> _Exercise objective_
Please print the data again exactly as given.

> _Dataset content_

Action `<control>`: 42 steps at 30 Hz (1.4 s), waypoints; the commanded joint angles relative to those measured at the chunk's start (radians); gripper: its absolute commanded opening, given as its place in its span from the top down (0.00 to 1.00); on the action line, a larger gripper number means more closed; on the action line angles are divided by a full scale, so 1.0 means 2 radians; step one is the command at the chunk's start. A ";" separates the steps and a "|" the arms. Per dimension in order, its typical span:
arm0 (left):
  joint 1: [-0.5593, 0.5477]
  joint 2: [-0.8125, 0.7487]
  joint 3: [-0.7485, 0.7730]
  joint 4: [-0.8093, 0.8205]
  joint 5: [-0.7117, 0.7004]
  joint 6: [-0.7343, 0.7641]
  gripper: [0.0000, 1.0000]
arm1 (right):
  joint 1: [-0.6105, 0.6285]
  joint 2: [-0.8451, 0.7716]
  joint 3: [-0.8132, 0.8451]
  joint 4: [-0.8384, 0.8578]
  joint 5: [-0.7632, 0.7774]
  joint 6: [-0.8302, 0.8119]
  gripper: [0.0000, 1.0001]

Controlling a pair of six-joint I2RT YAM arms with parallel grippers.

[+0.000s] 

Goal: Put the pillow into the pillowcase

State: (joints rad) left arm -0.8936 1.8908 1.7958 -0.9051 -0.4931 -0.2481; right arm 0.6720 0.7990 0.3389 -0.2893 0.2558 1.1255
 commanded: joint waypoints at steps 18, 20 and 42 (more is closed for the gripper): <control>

> _Task solution_
Action `<control>`: 42 steps at 30 Hz (1.4 s), waypoints; the commanded joint angles relative to those measured at the chunk's start (radians); gripper: its absolute commanded opening, given as its place in its span from the top down (0.00 to 1.00); on the action line, a larger gripper number means more closed; on the action line angles are divided by a full scale, so 1.0 means 2 radians; step one is the command at the chunk's start. A ";" separates the steps and a "|" the arms. Per dimension in order, its typical span:
arm0 (left):
  joint 1: [-0.5593, 0.5477]
  joint 2: [-0.8125, 0.7487]
  joint 3: [-0.7485, 0.7730]
  joint 4: [-0.8093, 0.8205]
  joint 5: [-0.7117, 0.7004]
  joint 6: [-0.7343, 0.7641]
  gripper: [0.0000, 1.0000]
arm1 (right):
  joint 1: [-0.6105, 0.6285]
  joint 2: [-0.8451, 0.7716]
  joint 3: [-0.8132, 0.8451]
  joint 4: [-0.8384, 0.8578]
  joint 5: [-0.7632, 0.7774]
  joint 6: [-0.8302, 0.8119]
  gripper: [0.0000, 1.0001]

Controlling a pair of six-joint I2RT YAM arms with parallel grippers.

[+0.000s] 

Goal: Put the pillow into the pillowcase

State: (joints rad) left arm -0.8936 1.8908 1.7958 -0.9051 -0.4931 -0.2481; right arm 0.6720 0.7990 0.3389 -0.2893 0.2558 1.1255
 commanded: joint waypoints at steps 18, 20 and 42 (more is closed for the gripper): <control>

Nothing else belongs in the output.